4) Provide guidance, definitions, and examples for ethical laboratory conduct. There is no quality without integrity, and with the ASQ credo and professional pride as our support, we should be leaders in this area. Quality professionals need guidance in how to investigate these issues and what standards apply. 

In subsequent meetings with interested members, the following were also recommended:
5) Benchmarking: Conduct surveys of laboratories with successful quality programs to establish comparative measurements. Apply the survey results to assist labs in improvements. Despite the mass of guidance available, labs still need good models for adequate quality systems for all lab operations.
6) Green Chemistry: Compile recommended sources, practices, references and guidance for labs in minimizing waste and promoting Pollution Prevention and responsible Hazardous Waste Disposal.
7) Liaison/Networking: Coordinate activities with other groups working in support of analytical labs to provide quality improvement input (such as CENSA, ISO, ASTM, A2LA, ACIL, NELAC, etc.).
8) Standards Source: Serve as a developer and coordinator for quality standards applicable to the analytical laboratory. Alert constituents and other organizations including regulators when those standards may need to be changed.

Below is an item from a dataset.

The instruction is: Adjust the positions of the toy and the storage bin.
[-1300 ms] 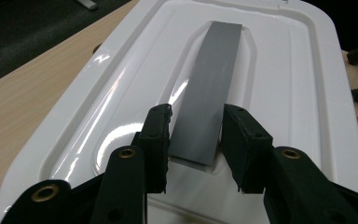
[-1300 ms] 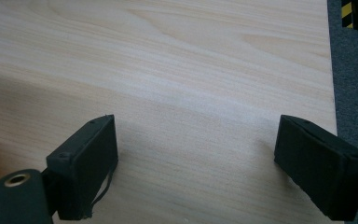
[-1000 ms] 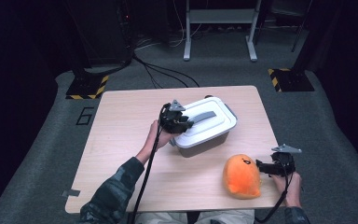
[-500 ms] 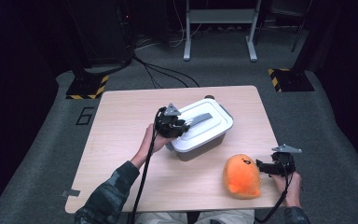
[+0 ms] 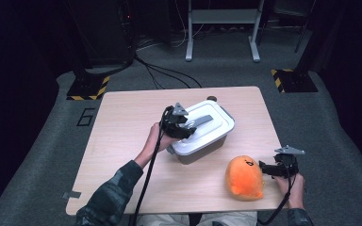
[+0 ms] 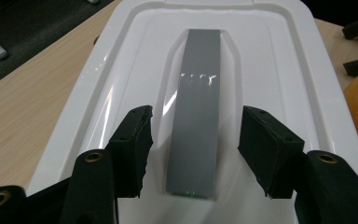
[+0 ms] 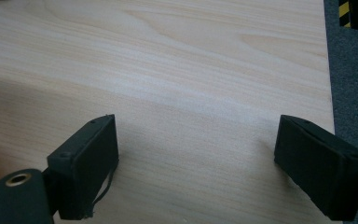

ALTC GOALS, WORK AREAS AND VOLUNTEERS NEEDED: 
Each of these topics leads to opportunities for the Division to present information to the users--via conference, workshop, written and electronic media. We need active volunteers, and will be recruiting members to lead these efforts. Volunteers are needed for the following positions: 

Newsletter Editor for future E-mailings
WebCruisers to suggest helpful/related sites (like http://www.frtr.gov)
WebMaster to develop Technical Committee Webpages on the Division Website
Liaison Volunteers to NELAC, EPA, DOE, DOD, USGS, states, A2LA, ACIL, etc.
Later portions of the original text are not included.